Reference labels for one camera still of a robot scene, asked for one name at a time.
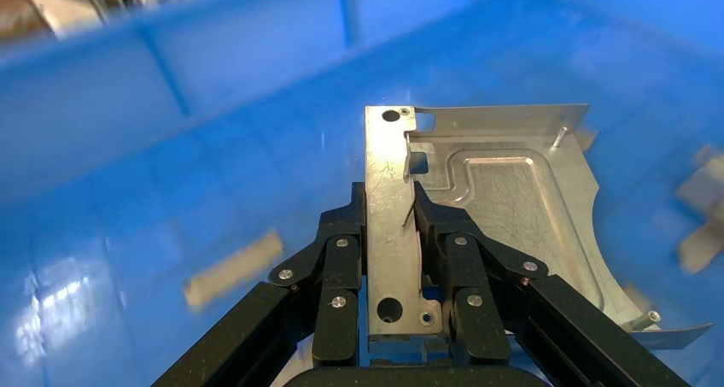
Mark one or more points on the large blue plastic bin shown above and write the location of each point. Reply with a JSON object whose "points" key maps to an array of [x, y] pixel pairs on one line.
{"points": [[169, 147]]}

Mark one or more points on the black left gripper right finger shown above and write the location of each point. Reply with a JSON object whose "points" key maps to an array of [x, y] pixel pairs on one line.
{"points": [[469, 271]]}

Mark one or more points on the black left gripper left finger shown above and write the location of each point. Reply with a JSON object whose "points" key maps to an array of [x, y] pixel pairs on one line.
{"points": [[339, 271]]}

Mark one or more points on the stamped sheet metal plate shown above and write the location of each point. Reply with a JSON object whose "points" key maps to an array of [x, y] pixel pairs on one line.
{"points": [[509, 203]]}

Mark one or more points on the flat metal piece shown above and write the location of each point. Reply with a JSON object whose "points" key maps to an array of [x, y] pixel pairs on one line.
{"points": [[704, 183], [701, 243], [235, 268]]}

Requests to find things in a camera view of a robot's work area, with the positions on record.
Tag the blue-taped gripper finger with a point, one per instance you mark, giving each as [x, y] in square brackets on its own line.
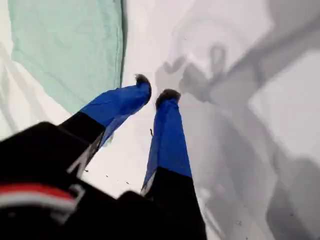
[120, 102]
[168, 140]

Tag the pale green T-shirt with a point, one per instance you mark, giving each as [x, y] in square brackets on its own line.
[62, 50]

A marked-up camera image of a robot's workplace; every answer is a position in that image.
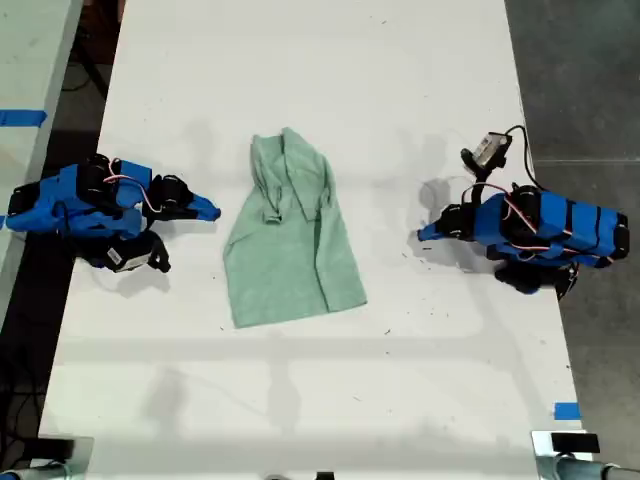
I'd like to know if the long blue tape strip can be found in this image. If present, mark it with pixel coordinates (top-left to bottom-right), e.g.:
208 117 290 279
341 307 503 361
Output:
0 108 49 128

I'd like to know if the short black camera stalk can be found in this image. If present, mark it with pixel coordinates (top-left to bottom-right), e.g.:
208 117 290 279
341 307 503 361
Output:
460 147 506 187
143 231 172 274

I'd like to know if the black camera box white label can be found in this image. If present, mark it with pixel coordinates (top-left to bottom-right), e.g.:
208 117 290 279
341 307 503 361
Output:
101 239 154 274
471 131 513 166

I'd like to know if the pale green T-shirt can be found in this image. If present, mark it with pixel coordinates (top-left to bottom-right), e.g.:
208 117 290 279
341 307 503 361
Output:
222 126 370 330

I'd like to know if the red white servo wire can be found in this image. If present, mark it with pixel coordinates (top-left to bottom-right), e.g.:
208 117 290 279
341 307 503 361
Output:
501 192 542 237
106 157 162 215

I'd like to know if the small blue tape piece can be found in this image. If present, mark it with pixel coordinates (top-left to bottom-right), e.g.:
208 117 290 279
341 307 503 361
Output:
553 401 583 422

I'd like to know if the white side table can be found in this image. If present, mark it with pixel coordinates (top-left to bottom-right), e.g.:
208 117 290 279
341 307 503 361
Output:
0 0 85 324

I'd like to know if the metal corner bracket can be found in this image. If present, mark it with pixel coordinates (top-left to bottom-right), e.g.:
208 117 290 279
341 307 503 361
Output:
530 429 602 480

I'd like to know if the grey metal tube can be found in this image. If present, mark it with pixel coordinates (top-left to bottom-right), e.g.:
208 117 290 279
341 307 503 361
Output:
553 455 640 480

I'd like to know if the black camera cable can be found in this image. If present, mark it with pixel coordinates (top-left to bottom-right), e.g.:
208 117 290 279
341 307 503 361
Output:
502 124 539 194

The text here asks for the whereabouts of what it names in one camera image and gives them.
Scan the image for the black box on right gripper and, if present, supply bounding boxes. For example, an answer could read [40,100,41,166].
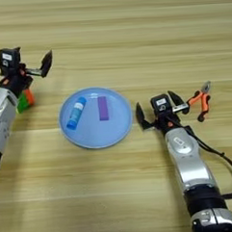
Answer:
[149,92,173,116]

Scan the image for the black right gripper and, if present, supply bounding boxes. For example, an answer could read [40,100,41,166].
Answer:
[134,89,192,134]

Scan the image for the orange handled pliers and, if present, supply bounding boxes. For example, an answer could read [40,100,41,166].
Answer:
[185,80,215,124]

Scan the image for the blue glue stick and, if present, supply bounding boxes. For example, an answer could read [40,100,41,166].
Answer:
[64,95,89,131]

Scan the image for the purple rectangular block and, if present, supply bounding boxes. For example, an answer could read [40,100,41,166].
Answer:
[96,95,111,121]

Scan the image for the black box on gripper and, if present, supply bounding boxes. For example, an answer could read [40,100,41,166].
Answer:
[149,92,173,116]
[0,47,23,77]

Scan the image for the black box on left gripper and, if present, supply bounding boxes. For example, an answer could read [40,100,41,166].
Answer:
[0,47,23,77]

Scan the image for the multicolour puzzle cube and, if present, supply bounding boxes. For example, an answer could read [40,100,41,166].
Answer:
[14,88,37,115]

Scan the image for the light blue round plate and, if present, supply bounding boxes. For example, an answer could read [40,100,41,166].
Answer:
[57,85,135,152]

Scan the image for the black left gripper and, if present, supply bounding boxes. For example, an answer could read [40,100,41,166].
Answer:
[0,49,56,99]

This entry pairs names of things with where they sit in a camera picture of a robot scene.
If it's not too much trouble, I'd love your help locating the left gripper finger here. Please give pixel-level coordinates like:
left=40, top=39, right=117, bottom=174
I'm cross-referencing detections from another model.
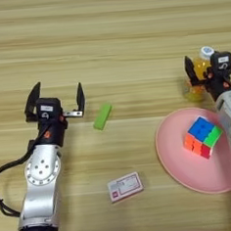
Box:
left=22, top=81, right=44, bottom=118
left=73, top=81, right=87, bottom=113

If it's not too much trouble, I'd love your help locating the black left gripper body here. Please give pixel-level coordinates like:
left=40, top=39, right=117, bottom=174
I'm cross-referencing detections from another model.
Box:
left=24, top=110, right=87, bottom=151

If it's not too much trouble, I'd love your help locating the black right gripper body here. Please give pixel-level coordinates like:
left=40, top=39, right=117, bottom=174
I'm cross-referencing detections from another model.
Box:
left=187, top=67, right=231, bottom=105

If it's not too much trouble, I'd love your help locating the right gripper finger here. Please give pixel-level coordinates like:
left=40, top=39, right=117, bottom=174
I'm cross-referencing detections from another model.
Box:
left=183, top=54, right=199, bottom=83

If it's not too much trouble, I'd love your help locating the orange juice bottle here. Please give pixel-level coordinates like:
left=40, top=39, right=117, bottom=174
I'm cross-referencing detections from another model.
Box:
left=180, top=45, right=218, bottom=104

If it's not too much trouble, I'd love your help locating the green rectangular block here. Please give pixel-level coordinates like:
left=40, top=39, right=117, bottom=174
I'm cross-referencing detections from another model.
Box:
left=91, top=102, right=116, bottom=132

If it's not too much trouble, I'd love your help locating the multicoloured puzzle cube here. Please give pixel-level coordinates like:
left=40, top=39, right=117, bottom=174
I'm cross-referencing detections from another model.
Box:
left=180, top=114, right=226, bottom=162

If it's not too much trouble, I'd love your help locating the white and pink card box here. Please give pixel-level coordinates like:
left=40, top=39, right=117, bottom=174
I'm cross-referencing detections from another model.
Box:
left=106, top=170, right=146, bottom=205

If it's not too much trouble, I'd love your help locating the left gripper labelled black box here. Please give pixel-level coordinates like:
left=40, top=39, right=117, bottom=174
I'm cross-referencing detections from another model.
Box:
left=34, top=96, right=63, bottom=122

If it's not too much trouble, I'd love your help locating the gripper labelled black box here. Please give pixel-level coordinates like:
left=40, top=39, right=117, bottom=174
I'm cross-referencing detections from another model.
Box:
left=34, top=96, right=63, bottom=122
left=208, top=51, right=231, bottom=79

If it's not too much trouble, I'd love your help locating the right gripper labelled black box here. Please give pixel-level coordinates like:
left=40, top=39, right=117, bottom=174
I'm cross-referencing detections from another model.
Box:
left=208, top=51, right=231, bottom=79

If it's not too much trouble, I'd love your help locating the pink round plate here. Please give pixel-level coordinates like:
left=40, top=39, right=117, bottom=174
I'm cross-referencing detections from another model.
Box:
left=153, top=104, right=231, bottom=199

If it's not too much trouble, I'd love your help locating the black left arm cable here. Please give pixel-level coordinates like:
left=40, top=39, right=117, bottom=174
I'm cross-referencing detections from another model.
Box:
left=0, top=137, right=43, bottom=219

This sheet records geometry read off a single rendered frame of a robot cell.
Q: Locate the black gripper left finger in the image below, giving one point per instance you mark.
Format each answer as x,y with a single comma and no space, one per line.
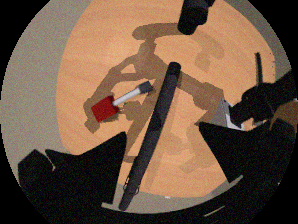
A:
96,169

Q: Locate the black post with cap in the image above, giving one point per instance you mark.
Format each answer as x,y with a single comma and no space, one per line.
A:
185,27

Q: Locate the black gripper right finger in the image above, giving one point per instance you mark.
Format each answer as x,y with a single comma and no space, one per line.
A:
232,148

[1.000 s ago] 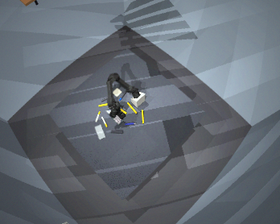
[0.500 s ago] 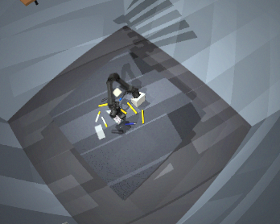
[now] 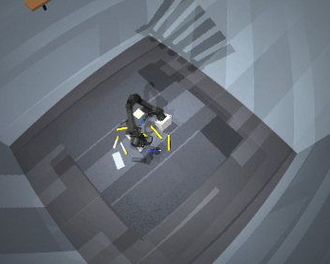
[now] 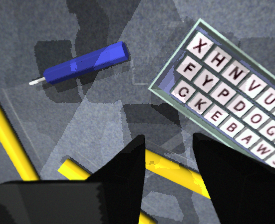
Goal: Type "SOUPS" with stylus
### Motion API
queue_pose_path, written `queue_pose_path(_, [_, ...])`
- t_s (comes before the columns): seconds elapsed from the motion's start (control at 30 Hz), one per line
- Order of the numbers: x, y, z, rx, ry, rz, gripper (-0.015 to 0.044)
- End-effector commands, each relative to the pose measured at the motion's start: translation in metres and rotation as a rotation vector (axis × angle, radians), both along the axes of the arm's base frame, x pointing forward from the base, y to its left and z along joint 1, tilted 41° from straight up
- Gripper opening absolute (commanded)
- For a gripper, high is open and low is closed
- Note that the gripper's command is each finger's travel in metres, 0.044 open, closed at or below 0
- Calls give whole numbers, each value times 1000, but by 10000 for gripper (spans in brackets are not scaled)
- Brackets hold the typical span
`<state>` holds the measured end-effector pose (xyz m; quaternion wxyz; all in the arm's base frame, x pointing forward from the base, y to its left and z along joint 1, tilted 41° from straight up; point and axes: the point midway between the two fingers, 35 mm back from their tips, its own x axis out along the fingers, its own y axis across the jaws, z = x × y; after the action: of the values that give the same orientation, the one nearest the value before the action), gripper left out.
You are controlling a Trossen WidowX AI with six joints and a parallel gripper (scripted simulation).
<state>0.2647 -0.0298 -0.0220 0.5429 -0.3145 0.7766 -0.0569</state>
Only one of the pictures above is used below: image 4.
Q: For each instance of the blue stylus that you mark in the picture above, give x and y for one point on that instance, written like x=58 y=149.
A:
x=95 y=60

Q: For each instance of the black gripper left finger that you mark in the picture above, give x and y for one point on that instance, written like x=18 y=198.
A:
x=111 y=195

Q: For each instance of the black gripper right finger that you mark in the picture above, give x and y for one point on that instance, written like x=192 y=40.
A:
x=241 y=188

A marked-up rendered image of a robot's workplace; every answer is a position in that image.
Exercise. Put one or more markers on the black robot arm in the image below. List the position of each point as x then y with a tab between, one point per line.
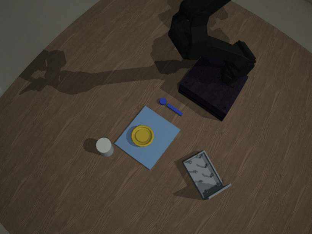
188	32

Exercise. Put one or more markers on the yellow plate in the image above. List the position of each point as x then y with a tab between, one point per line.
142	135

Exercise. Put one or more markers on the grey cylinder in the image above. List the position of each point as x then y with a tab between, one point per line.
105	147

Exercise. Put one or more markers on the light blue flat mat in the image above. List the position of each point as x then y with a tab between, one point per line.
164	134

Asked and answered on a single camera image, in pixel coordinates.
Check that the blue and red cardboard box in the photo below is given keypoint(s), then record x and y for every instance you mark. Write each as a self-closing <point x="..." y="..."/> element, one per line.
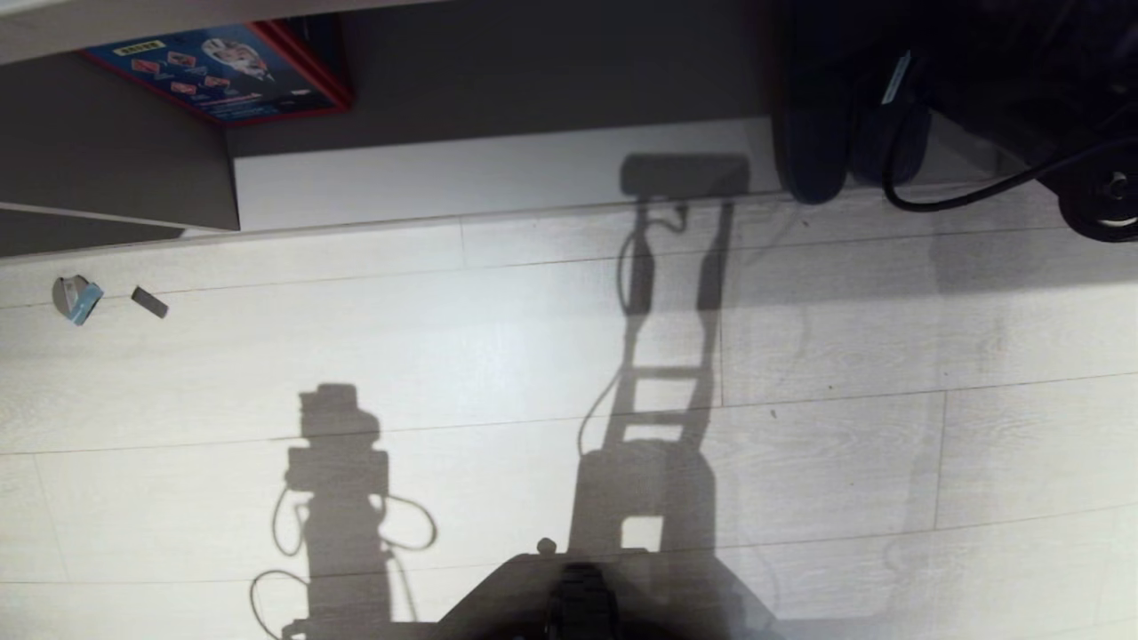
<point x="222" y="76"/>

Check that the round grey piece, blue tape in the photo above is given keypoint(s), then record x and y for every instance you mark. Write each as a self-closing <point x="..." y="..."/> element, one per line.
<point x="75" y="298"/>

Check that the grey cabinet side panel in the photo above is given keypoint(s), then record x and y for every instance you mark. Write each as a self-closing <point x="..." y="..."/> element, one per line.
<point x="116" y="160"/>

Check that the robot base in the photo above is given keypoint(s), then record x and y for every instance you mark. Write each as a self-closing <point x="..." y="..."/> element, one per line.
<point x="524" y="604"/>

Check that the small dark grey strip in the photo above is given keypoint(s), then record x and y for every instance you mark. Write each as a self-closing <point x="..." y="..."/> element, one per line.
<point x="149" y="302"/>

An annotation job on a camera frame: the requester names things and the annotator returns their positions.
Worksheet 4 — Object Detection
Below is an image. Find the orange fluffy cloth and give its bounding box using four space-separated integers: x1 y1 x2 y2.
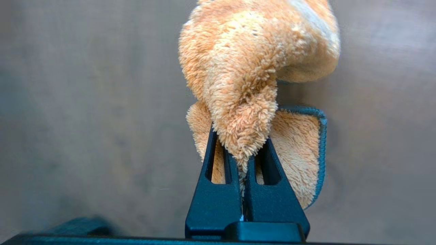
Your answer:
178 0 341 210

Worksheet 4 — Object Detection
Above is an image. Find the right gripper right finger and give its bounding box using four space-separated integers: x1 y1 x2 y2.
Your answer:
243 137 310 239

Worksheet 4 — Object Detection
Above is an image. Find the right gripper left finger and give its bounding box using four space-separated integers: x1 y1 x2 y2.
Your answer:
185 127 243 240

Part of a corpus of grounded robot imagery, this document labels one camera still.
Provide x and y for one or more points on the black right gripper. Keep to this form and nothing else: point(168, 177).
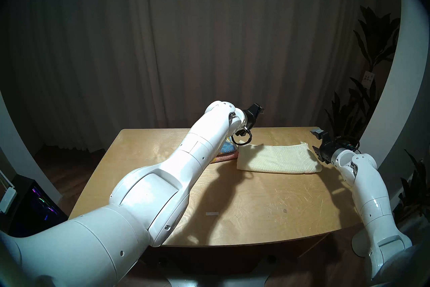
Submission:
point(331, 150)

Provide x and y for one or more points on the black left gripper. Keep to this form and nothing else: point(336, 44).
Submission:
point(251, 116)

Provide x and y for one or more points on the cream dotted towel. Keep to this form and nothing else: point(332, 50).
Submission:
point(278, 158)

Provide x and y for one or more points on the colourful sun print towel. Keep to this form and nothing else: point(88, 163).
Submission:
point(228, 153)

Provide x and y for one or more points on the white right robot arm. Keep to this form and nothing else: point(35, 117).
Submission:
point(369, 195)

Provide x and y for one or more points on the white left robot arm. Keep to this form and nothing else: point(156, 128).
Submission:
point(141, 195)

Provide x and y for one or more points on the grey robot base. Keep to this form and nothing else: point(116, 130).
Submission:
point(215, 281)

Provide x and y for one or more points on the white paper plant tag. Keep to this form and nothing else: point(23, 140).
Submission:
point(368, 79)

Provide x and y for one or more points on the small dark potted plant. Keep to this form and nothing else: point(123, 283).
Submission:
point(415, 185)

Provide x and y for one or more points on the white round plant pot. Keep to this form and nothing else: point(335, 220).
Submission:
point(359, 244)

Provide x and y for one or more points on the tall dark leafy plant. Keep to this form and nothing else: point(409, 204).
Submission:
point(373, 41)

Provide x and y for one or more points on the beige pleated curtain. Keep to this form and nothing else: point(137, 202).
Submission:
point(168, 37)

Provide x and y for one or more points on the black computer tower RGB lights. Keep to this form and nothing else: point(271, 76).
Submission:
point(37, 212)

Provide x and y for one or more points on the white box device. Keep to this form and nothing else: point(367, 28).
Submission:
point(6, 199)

- WHAT YOU SHOULD DO: Beginning at the line containing "else: point(123, 283).", repeat each line exactly through the last line of the entries, and include no other lines.

- REPLY:
Provide x and y for one or more points on the small dark potted plant. Keep to this form and nothing else: point(123, 283).
Submission:
point(415, 185)

Provide x and y for one or more points on the white round plant pot. Keep to this form and nothing else: point(335, 220).
Submission:
point(359, 244)

Provide x and y for one or more points on the tall dark leafy plant. Keep to this form and nothing else: point(409, 204).
Submission:
point(373, 41)

Provide x and y for one or more points on the beige pleated curtain. Keep to this form and nothing else: point(137, 202).
Submission:
point(168, 37)

Provide x and y for one or more points on the black computer tower RGB lights. Keep to this form and nothing else: point(271, 76).
Submission:
point(37, 212)

Provide x and y for one or more points on the white box device. Keep to this form and nothing else: point(367, 28).
Submission:
point(6, 199)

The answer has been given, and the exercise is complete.